Just kidding, don’t do that yet. Interesting but also not surprising that masks and staying remote has led to me not getting sick at all this year. Even with CDC guidance pointing in the other direction, I’m not entirely sure I’ll fully ditch masks; at least, not on public transit or around people who have kids.
I picked up one of the new iMacs yesterday. It’s very blue. At least, the back of it is. The front of it is more of a pastel blue with a white bezel, which has a completely different vibe. I don’t hate it, but if there was an option for a darker blue all the way around, I might go with that next time.
I went for the mid-range configuration, as I usually do. Go for the spec boosts from additional GPU, RAM, and IO, but leave the storage upgrades behind. Those tend to be expensive for what you get, and I simply don’t use bulk storage locally anymore.
Early impression is that the system is quite capable at doing what I need it to do. The speakers sound pretty good, considering the entire thing is as thin as it is. Better than what you get on an iPad or on most laptops. The screen’s nice, as they usually are. I don’t frequently use Windows 10 with a display larger than 1080p, but my experience has been that MacOS handles 4K-and-higher displays much more uniformly. (That’s to say nothing of the absolute circus that Windows 10 itself is; why, after six years, are some settings still in the Control Panel and others in the Settings app?)
Included in the box were a keyboard and mouse that matched the color of the computer itself. I can take or leave a Magic Mouse – I don’t particularly get a lot of use out of the touch-sensitive surface, and having the charging port underneath the mouse so you can’t charge it and use it as the same time is a pants-on-head-stupid idea that I wish Apple would fix. But the keyboard is nice; it’s comfortable to type on, and it includes a Touch ID button for faster authentication. One of these years, Apple will ship Macs with FaceID to bring MacOS to parity with Windows Hello, but it doesn’t seem like it’s high on their list of priorities.
The translation layer Apple provides to support x86 applications on the new M1 chip is actually pretty crazy. When you try to run an x86 app for the first time, MacOS downloads Rosetta and then uses that to recompile the x86 app to run on the M1 chip. Considering this was a wholesale CPU architecture change, I expected there to be hiccups among the stuff I use, but there simply haven’t been.
As I mentioned in a previous post, I occasionally play Rocksmith. The Mac build distributed via Steam works perfectly fine on M1, and although I’m usually focusing on other things when I’m playing (like staring at the fretboard of my bass), I’m hard-pressed to notice performance issues with the graphics, stuttering audio, etc. – the game simply runs as if it was targeted for the new platform to begin with.
I haven’t tried any other games yet. I’d expect the Good Old Games distro of SimCity 2000 that I still occasionally play to work fine.
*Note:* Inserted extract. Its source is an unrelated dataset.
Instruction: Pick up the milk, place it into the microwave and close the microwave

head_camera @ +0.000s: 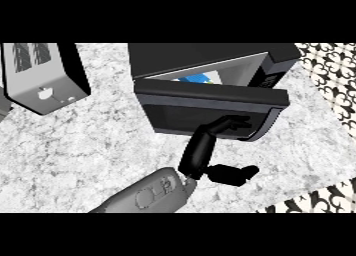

Supposedly Final Fantasy 14 is serviceable as well. However, I’m currently struggling to come up with a reason to play that on the Mac when the PS5 is in the same room, giving me much better hardware and a much larger screen to play on.
Long story short, Apple did a good job with building a complete package that serves the purposes they think they need to serve, and it seems clear to me that the tight integration and focused set of use cases are things that will be to their advantage for quite some time.
Windows (and Linux, to be sure) are designed to play to broader sets of hardware configs based on general-purpose components. Fifteen years ago, I would have identified the lack of AAA-level PC gaming as a weakness for the Mac platform; but then again, if I’m doing all my gaming on consoles and not even maintaining a PC for PC gaming, do I care? Probably not, right? Eliminating that checkbox from the list of things I need a computer I buy to support means I can look at other options that can potentially serve other purposes even more effectively.
And the bonus is I don’t have to subject myself to the vagaries of the interplay between an operating system I don’t particularly like and the sheer number of hardware configurations it needs to support.